== Segment start ==
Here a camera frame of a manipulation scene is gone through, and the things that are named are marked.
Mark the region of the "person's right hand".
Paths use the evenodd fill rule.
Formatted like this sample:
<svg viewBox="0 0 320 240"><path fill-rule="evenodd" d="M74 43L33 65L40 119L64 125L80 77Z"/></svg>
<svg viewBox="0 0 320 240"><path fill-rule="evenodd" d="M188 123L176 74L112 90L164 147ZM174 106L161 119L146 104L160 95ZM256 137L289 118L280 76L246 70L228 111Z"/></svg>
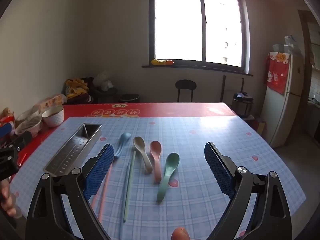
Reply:
<svg viewBox="0 0 320 240"><path fill-rule="evenodd" d="M190 236L184 227L178 227L172 232L171 240L190 240Z"/></svg>

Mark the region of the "person's left hand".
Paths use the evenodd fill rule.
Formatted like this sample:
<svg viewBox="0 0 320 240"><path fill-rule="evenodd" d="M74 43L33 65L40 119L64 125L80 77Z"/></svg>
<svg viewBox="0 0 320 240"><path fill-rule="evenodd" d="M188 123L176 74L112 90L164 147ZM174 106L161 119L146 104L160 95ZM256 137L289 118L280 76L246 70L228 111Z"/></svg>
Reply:
<svg viewBox="0 0 320 240"><path fill-rule="evenodd" d="M10 184L7 179L1 181L1 207L8 216L16 216L15 200L10 192Z"/></svg>

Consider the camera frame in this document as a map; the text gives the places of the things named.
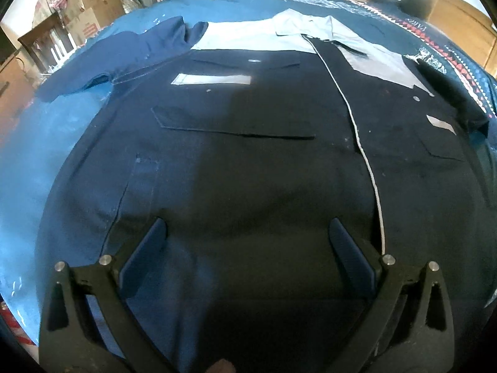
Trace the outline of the dark wooden chair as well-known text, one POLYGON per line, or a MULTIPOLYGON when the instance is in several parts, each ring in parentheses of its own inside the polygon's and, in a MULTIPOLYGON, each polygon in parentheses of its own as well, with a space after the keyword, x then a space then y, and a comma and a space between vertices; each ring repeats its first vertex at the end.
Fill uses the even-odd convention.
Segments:
POLYGON ((57 13, 20 36, 18 42, 41 73, 48 73, 62 64, 76 48, 57 13))

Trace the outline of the navy work jacket grey collar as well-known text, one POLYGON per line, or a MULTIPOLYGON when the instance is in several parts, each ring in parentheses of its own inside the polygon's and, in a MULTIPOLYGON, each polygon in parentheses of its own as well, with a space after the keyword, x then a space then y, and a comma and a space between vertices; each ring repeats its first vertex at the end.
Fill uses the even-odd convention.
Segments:
POLYGON ((489 117, 444 75, 331 17, 181 18, 101 39, 39 99, 109 83, 39 227, 54 265, 115 254, 157 218, 167 238, 126 302, 173 372, 331 372, 366 297, 329 241, 440 265, 449 372, 496 349, 495 206, 472 140, 489 117))

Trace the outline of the blue patterned bed sheet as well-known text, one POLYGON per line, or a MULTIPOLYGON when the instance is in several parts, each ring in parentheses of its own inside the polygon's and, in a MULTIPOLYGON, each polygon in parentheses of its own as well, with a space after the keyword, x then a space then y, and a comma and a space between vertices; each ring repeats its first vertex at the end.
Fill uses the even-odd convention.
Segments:
MULTIPOLYGON (((399 54, 414 54, 446 74, 485 109, 496 114, 496 80, 465 51, 422 20, 391 4, 351 0, 168 0, 127 14, 98 39, 141 34, 165 19, 234 22, 268 19, 288 8, 333 16, 356 34, 399 54)), ((35 241, 51 186, 69 152, 110 95, 105 83, 52 102, 35 99, 1 149, 1 294, 27 336, 39 339, 35 288, 35 241)))

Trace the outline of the wooden drawer dresser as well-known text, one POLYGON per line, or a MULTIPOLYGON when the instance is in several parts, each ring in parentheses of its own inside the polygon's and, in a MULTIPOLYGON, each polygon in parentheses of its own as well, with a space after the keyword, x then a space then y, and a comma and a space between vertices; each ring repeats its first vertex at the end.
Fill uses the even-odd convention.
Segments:
POLYGON ((1 65, 1 143, 30 106, 39 82, 39 69, 24 50, 15 51, 1 65))

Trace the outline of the wooden bed headboard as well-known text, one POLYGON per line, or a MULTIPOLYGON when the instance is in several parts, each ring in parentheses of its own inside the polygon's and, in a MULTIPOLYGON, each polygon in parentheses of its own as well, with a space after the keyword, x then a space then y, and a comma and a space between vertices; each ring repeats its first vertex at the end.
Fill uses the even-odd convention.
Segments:
POLYGON ((490 18, 463 0, 431 0, 426 21, 496 77, 496 30, 490 18))

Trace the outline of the lower cardboard box red print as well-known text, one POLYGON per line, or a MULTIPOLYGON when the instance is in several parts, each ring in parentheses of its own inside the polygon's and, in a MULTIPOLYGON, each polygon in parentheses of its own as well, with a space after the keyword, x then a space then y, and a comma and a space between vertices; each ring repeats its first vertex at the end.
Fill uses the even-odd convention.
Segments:
POLYGON ((101 0, 78 14, 68 23, 66 29, 75 45, 81 46, 124 14, 121 0, 101 0))

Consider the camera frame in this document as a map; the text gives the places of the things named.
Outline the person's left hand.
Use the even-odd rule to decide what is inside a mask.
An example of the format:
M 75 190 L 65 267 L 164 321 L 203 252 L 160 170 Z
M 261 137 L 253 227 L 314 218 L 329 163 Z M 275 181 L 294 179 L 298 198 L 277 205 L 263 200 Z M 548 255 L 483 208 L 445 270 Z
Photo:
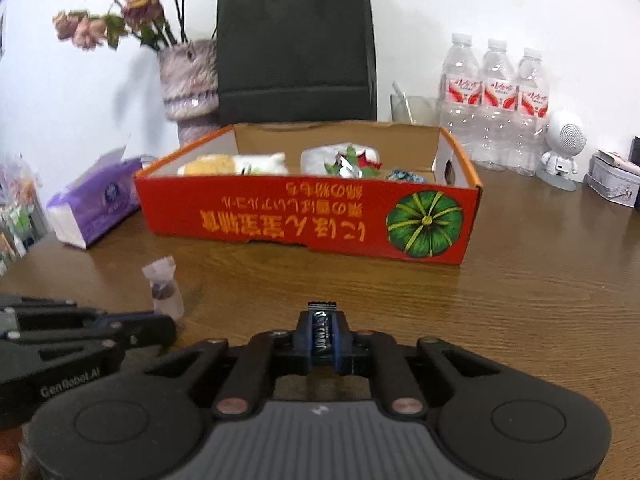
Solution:
M 2 430 L 0 434 L 0 480 L 21 478 L 23 455 L 20 444 L 23 441 L 23 428 Z

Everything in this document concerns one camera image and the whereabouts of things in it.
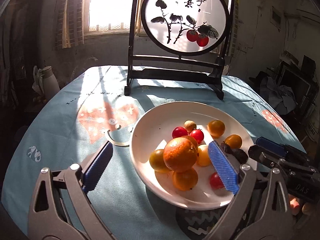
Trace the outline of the person's right hand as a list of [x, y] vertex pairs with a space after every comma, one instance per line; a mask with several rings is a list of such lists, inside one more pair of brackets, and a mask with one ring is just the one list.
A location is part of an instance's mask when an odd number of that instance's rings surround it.
[[304, 203], [299, 198], [289, 194], [289, 204], [293, 216], [299, 213], [310, 216], [316, 210], [316, 204]]

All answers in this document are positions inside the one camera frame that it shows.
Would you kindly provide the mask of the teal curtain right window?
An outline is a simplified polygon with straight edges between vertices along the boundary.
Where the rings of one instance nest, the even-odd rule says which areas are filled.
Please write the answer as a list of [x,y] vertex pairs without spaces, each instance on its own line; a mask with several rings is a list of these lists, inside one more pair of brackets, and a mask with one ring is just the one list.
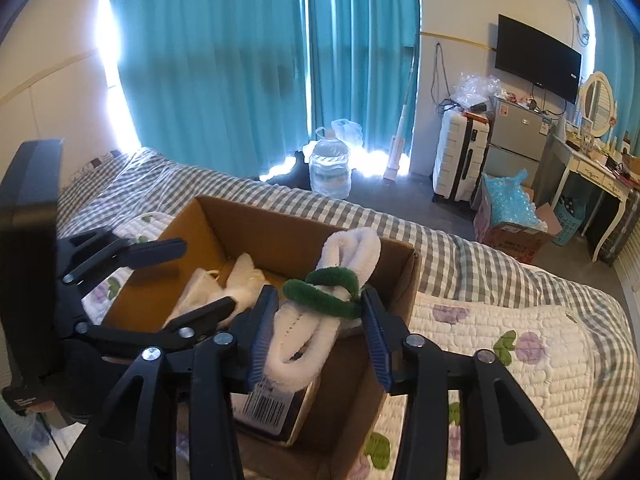
[[639,155],[639,34],[614,0],[589,0],[596,26],[594,67],[608,77],[618,102],[612,135],[622,146],[628,136],[631,154]]

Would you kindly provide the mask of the white towel green band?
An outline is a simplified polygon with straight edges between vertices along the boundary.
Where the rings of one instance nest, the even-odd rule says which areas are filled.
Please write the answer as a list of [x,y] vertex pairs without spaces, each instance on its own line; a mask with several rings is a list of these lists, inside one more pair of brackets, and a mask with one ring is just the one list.
[[360,323],[360,294],[381,248],[375,229],[337,231],[324,242],[317,266],[306,278],[283,284],[264,367],[276,388],[296,392],[310,385],[341,330]]

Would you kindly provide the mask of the teal curtain middle panel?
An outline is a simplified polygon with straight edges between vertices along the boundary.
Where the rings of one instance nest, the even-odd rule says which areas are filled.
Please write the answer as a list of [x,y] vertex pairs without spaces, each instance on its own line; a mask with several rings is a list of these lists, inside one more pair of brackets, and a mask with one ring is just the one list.
[[367,151],[395,133],[412,137],[419,69],[420,0],[307,0],[310,117],[348,119]]

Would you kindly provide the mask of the oval white vanity mirror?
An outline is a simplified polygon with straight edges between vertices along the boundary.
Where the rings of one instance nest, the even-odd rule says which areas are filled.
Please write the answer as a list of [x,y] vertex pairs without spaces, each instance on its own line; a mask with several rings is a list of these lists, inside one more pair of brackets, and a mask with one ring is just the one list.
[[589,119],[591,134],[602,138],[617,122],[617,103],[608,77],[593,72],[582,84],[578,94],[578,117]]

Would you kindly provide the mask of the white dressing table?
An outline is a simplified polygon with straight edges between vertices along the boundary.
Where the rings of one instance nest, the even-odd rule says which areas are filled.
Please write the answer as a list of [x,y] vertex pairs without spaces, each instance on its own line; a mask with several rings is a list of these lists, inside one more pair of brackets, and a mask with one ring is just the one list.
[[601,235],[600,240],[598,240],[598,244],[593,249],[591,261],[596,262],[599,259],[604,243],[617,228],[620,220],[623,219],[631,187],[622,182],[615,172],[608,170],[608,168],[602,166],[598,162],[594,162],[580,151],[574,150],[574,148],[568,146],[557,136],[551,137],[550,150],[551,157],[553,159],[557,159],[563,165],[563,172],[552,196],[552,208],[554,208],[558,203],[570,176],[577,176],[580,180],[588,182],[591,186],[599,190],[596,206],[594,206],[591,211],[591,214],[582,229],[582,234],[586,234],[591,226],[592,220],[602,205],[605,195],[612,196],[617,200],[615,216]]

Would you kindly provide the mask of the white sock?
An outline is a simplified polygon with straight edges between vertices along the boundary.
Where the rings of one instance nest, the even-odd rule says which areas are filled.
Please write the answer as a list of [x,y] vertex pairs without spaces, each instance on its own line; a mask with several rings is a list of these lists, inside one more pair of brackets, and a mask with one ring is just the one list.
[[257,269],[250,255],[244,252],[235,260],[235,264],[227,278],[226,287],[222,296],[230,297],[235,307],[233,311],[218,323],[220,328],[228,328],[232,321],[242,312],[250,310],[262,291],[269,282]]

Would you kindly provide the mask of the large clear water bottle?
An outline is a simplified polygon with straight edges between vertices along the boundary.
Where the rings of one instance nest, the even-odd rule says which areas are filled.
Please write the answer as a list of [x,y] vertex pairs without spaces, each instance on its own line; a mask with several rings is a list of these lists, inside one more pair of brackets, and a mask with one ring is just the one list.
[[352,189],[349,148],[332,129],[321,129],[309,159],[311,189],[318,194],[344,200]]

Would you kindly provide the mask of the clear plastic bag pile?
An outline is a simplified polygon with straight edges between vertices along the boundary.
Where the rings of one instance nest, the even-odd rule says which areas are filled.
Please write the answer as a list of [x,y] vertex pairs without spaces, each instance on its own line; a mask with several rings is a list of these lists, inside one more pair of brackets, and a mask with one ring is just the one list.
[[486,110],[494,108],[494,99],[502,96],[502,81],[494,76],[482,76],[476,73],[462,73],[454,86],[451,99],[465,110],[483,104]]

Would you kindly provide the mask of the silver mini fridge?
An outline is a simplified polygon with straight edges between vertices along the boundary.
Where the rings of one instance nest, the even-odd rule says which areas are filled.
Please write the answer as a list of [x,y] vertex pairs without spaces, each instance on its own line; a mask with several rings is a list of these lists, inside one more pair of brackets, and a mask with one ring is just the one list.
[[488,176],[504,178],[525,170],[527,177],[523,184],[532,188],[547,143],[549,124],[541,114],[498,96],[494,96],[491,103],[494,121],[484,171]]

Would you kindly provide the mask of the grey checked bed sheet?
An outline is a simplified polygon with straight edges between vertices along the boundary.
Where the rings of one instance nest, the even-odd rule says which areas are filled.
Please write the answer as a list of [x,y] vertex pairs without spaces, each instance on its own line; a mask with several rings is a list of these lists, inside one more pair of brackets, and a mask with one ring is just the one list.
[[580,478],[597,479],[613,466],[639,405],[639,359],[626,312],[602,290],[526,266],[483,244],[390,214],[309,191],[178,164],[149,148],[101,159],[63,188],[58,232],[69,236],[121,224],[153,211],[175,216],[192,198],[210,195],[339,228],[373,226],[422,257],[419,292],[504,308],[555,304],[586,326],[594,344],[594,393],[577,453]]

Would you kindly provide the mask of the teal curtain left panel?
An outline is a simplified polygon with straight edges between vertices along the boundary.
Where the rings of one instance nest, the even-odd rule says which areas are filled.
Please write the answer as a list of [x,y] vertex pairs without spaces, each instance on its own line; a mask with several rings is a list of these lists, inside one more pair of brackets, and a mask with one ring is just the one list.
[[110,0],[140,143],[258,177],[308,141],[300,0]]

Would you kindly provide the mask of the brown cardboard box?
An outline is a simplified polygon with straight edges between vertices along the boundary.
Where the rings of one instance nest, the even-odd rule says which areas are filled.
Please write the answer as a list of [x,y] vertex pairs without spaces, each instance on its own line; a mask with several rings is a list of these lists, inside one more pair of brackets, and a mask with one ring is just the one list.
[[164,237],[184,240],[184,256],[134,271],[104,325],[163,328],[199,270],[219,272],[234,295],[231,273],[249,256],[280,299],[266,376],[286,392],[309,389],[312,402],[290,445],[241,436],[242,462],[270,479],[346,478],[384,399],[360,319],[346,307],[373,287],[387,310],[410,318],[420,266],[414,247],[372,228],[339,229],[213,196],[191,200]]

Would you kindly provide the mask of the teal laundry basket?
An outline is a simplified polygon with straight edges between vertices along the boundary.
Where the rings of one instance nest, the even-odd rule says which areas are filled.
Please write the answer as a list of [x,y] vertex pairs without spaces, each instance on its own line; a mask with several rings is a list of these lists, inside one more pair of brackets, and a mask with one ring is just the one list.
[[578,198],[562,195],[554,207],[555,217],[561,226],[561,231],[552,240],[555,245],[564,246],[576,234],[585,220],[586,205]]

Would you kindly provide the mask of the red cardboard box on floor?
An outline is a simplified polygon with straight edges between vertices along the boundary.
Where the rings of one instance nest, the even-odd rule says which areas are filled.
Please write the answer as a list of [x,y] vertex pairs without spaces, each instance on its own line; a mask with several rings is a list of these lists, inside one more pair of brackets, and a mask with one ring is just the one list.
[[536,209],[537,218],[547,223],[547,232],[510,222],[491,226],[490,214],[491,206],[488,197],[484,196],[473,221],[475,239],[521,263],[532,263],[540,248],[562,231],[562,226],[549,204],[543,204]]

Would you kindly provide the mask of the floral white quilt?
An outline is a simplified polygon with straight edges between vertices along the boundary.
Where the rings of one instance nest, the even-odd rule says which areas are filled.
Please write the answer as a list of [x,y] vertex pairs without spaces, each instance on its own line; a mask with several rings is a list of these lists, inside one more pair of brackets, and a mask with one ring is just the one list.
[[573,479],[592,356],[558,308],[432,299],[416,320],[420,258],[348,231],[200,197],[164,232],[186,252],[135,270],[99,325],[131,362],[117,389],[146,408],[186,361],[191,474],[344,479],[386,396],[403,396],[398,479]]

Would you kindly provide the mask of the black wall television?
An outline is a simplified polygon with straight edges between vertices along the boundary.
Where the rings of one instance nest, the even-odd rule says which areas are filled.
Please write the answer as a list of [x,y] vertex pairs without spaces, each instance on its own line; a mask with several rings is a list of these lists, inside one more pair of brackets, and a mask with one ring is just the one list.
[[574,104],[582,55],[541,30],[499,14],[495,68]]

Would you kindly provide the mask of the white suitcase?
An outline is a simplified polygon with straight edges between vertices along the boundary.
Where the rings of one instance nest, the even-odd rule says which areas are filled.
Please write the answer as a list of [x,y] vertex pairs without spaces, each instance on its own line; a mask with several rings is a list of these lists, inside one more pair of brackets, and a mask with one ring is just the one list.
[[482,172],[490,133],[484,115],[457,108],[447,110],[440,123],[432,173],[435,200],[472,200]]

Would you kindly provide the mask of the blue plastic bag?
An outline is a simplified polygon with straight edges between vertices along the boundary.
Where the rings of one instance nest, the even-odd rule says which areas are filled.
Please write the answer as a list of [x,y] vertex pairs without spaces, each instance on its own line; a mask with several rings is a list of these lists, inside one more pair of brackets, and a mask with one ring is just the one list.
[[536,207],[522,187],[528,177],[526,169],[513,177],[491,177],[484,174],[484,185],[490,206],[490,225],[502,222],[545,230],[546,226],[536,215]]

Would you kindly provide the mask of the teal curtain panel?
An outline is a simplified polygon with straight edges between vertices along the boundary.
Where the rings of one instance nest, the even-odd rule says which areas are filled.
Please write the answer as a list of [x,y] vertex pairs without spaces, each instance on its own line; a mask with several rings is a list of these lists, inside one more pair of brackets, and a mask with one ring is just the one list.
[[300,0],[110,0],[140,143],[258,177],[308,141]]
[[307,0],[310,117],[348,119],[367,151],[395,133],[412,137],[419,69],[420,0]]

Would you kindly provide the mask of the white face mask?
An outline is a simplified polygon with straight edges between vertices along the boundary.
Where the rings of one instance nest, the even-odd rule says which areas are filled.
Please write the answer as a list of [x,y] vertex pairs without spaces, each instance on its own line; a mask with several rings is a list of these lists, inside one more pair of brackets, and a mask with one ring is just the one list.
[[166,318],[164,326],[174,318],[188,314],[223,297],[224,288],[218,283],[218,275],[217,270],[206,271],[197,268],[183,289],[171,314]]

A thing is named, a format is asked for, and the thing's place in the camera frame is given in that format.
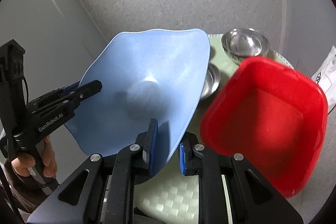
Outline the person's left hand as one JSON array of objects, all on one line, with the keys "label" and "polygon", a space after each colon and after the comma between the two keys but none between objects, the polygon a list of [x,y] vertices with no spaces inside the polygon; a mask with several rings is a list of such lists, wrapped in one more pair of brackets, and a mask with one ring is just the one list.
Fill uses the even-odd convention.
[{"label": "person's left hand", "polygon": [[[43,174],[45,177],[53,177],[56,175],[58,171],[58,166],[55,160],[55,153],[52,148],[52,144],[50,141],[50,137],[47,136],[44,138],[44,144],[45,148],[43,150],[43,155],[42,155],[42,161],[43,164],[45,165]],[[22,177],[28,177],[30,176],[29,173],[29,168],[32,168],[35,166],[35,159],[26,153],[21,153],[18,155],[17,158],[15,158],[12,162],[11,165],[19,176]]]}]

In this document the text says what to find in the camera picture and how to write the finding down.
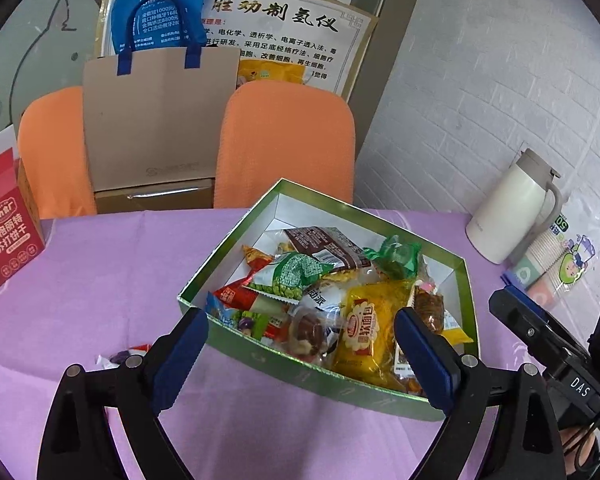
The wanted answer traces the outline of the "person right hand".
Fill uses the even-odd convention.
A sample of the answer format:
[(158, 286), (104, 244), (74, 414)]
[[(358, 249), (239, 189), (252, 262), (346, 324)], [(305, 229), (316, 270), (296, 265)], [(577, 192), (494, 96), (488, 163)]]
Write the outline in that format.
[(560, 430), (559, 437), (567, 474), (573, 474), (591, 455), (596, 443), (595, 434), (588, 428), (568, 428)]
== Segment end ==
Every line above that carries the string "blue" should be copied.

Trace the outline of the blue patterned bed sheet as well-known text, one POLYGON per line, or a MULTIPOLYGON when the instance is in several parts, each ring in parentheses of its own inside the polygon's and, in a MULTIPOLYGON, each polygon in parentheses of its own as well, with a space after the keyword, x then a space then y, and a comma and a space between vertices; each ring repeats its first vertex at the end.
Would you kindly provide the mask of the blue plastic bag?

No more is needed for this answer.